It is a contentious issue.
Section 90(2) provides that Where the Central Government has entered into an agreement with the Government of any country outside India or specified territory outside India, as the case may be, under sub-section (1) for granting relief of tax, or as the case may be, avoidance of double taxation, then, in relation to the assessee to whom such agreement applies, the provisions of this Act shall apply to the extent they are more beneficial to that assessee.
Section 206AA overrides all other provisions of the Act and it is being later enactment hence it will prevail and tax will have to be deducted at 20 percent plus applicable cess.
But CBDT vide circular no. 333 dt. 2-4-1982 has clarified as under
1. It has come to the notice of the Board that sometimes effect to the provisions of double taxation avoidance agreement is not given by the Assessing Officers when they find that the provisions of the agreement are not in conformity with the provisions of the Income-tax Act, 1961.

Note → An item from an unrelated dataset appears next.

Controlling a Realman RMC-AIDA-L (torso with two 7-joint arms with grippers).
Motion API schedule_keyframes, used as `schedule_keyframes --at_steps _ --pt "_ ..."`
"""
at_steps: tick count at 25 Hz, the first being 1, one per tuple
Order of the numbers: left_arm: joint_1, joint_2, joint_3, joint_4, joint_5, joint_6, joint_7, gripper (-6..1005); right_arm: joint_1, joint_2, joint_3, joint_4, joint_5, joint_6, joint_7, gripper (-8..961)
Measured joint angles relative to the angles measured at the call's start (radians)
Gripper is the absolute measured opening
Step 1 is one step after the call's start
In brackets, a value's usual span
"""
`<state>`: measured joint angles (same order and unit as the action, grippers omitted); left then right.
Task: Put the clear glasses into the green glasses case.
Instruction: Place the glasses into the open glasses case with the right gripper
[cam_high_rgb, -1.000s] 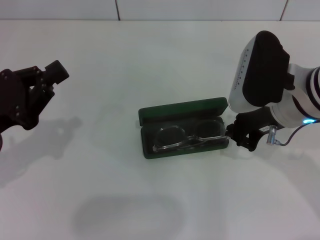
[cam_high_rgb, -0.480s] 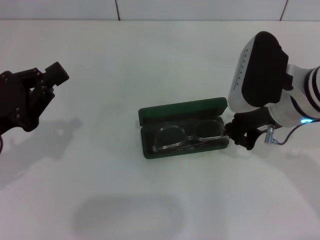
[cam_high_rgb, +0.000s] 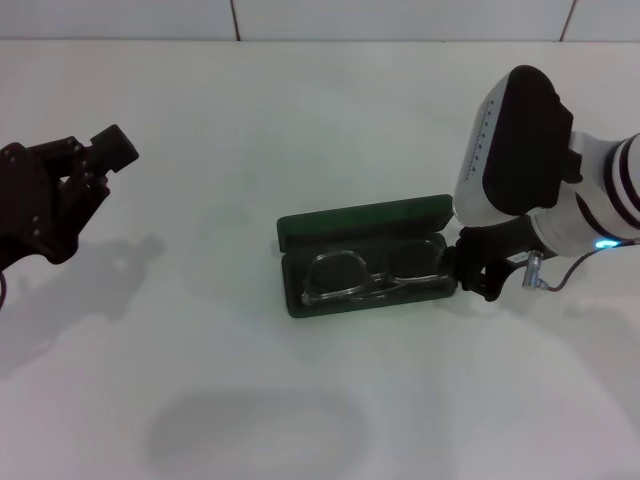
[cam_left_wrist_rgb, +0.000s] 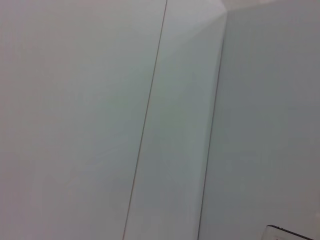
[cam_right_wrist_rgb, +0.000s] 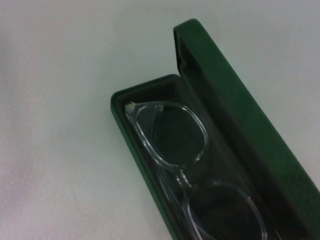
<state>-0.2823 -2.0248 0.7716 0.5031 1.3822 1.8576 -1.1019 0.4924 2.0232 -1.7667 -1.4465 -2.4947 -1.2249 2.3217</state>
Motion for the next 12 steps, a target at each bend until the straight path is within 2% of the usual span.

2. The correct legal position is that where a specific provision is made in the double taxation avoidance agreement, that provisions will prevail over the general provisions contained in the Income-tax Act. In fact that the double taxation avoidance agreements which have been entered into by the Central Government under section 90 of the Income-tax Act, also provide that the laws in force in either country will continue to govern the assessment and taxation of income in the respective countries except where provisions to the contrary have been made in the agreement.
3. Thus, where a double taxation avoidance agreement provides for a particular mode of computation of income, the same should be followed, irrespective of the provisions in the Income-tax Act. Where there is no specific provision in the agreement, it is basic law, i.e., the Income-tax Act, that will govern the taxation of income.
This circular has been approved in CIT v. Davy Ashmore India Ltd.  190 ITR 626 (Cal.), and again in Azadi Bachao Andolan Case.
As per this circular tax shall be deducted at 10 percent plus cess.